PROBLEM
Starting at the first line below, copy through to the last line exactly.

(DATA SECTION)

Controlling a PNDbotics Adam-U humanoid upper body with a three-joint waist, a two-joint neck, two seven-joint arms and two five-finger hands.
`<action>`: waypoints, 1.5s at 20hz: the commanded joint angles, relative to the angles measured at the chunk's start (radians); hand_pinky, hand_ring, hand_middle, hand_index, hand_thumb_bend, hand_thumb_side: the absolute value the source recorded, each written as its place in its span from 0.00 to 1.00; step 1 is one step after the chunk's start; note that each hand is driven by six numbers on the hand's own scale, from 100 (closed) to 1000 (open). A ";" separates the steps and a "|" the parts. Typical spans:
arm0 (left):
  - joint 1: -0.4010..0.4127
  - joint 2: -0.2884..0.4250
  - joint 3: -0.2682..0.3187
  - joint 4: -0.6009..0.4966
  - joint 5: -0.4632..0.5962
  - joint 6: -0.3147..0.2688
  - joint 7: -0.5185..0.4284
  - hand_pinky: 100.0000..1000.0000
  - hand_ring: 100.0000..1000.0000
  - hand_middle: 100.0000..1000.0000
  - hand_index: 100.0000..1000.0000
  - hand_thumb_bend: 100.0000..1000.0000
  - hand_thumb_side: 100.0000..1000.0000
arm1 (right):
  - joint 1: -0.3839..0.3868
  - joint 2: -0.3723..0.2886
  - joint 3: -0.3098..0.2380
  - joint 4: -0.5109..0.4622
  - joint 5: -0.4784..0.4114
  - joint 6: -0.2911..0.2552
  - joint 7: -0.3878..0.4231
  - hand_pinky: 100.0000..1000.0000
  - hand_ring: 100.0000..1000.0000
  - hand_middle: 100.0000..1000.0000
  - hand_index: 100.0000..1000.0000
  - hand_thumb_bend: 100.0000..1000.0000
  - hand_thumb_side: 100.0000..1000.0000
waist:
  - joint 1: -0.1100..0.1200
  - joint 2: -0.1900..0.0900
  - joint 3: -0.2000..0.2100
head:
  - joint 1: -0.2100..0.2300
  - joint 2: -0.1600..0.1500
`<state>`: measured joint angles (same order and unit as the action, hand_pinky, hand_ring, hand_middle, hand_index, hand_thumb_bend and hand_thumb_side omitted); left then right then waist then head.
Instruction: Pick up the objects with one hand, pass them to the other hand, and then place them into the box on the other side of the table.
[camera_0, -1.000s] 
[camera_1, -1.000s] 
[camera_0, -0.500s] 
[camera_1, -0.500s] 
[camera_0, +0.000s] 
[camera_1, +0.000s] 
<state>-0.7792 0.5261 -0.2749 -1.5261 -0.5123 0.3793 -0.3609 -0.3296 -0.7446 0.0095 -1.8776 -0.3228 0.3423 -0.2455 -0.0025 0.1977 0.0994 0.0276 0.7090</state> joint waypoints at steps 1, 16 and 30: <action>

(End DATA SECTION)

SOLVED PROBLEM
Controlling a PNDbotics Adam-U humanoid upper body with a three-joint waist, a two-joint neck, two seven-joint arms and two five-finger hands.
`<action>`: waypoints, 1.5s at 20hz: the commanded joint angles, relative to the angles measured at the chunk's start (radians); hand_pinky, hand_ring, hand_middle, hand_index, hand_thumb_bend, hand_thumb_side: the absolute value the source recorded, each written as its place in its span from 0.00 to 1.00; step 1 is one step after the chunk's start; note that each hand is driven by six numbers on the hand's own scale, from 100 (closed) to 1000 (open). A ";" separates the steps and a "|" the parts. Typical spans:
arm0 (left):
  - joint 1: -0.4010..0.4127
  - joint 2: -0.2884..0.4250
  - joint 3: -0.2682..0.3187
  - joint 4: -0.6009..0.4966
  - joint 5: -0.4632..0.5962
  - joint 6: -0.3147..0.2688
  - joint 7: -0.5185..0.4284
  - hand_pinky: 100.0000..1000.0000
  - hand_ring: 100.0000..1000.0000
  - hand_middle: 100.0000..1000.0000
  - hand_index: 100.0000..1000.0000
  - hand_thumb_bend: 100.0000..1000.0000
  - hand_thumb_side: 100.0000..1000.0000
arm1 (right):
  - joint 1: -0.3839..0.3868
  - joint 2: -0.3723..0.2886
  - joint 3: -0.3098..0.2380
  - joint 4: -0.5109..0.4622
  - joint 5: -0.4784..0.4114
  - joint 6: -0.2911..0.2552
  - joint 7: -0.3878..0.4231
  - hand_pinky: 100.0000..1000.0000
  - hand_ring: 100.0000..1000.0000
  - hand_middle: 100.0000..1000.0000
  - hand_index: 100.0000..1000.0000
  - hand_thumb_bend: 100.0000..1000.0000
  - hand_thumb_side: 100.0000..1000.0000
waist:
  - joint 1: -0.1100..0.1200
  - joint 2: -0.1900..0.0900
  - joint 3: -0.2000..0.2100
head:
  - joint 1: -0.2100..0.2300
  - joint 2: -0.1600..0.1500
`<state>`: measured joint angles (same order and unit as the action, hand_pinky, hand_ring, hand_middle, hand_index, hand_thumb_bend and hand_thumb_side omitted); left then right then waist then head.
Instruction: Pick up the objects with one hand, pass them to the other hand, and then place them into the box on the other side of the table.
[camera_0, -1.000s] 
[camera_1, -1.000s] 
[camera_0, -0.500s] 
[camera_1, -0.500s] 
[camera_0, +0.000s] 
[camera_1, +0.000s] 
<state>-0.7792 0.5261 -0.2749 -1.5261 -0.5123 0.3793 -0.3609 -0.3296 -0.7446 0.0095 -1.8776 -0.3228 0.3423 -0.2455 -0.0025 0.1977 0.0994 0.0276 0.7090</state> joint waypoints at steps 1, 16 and 30: <action>

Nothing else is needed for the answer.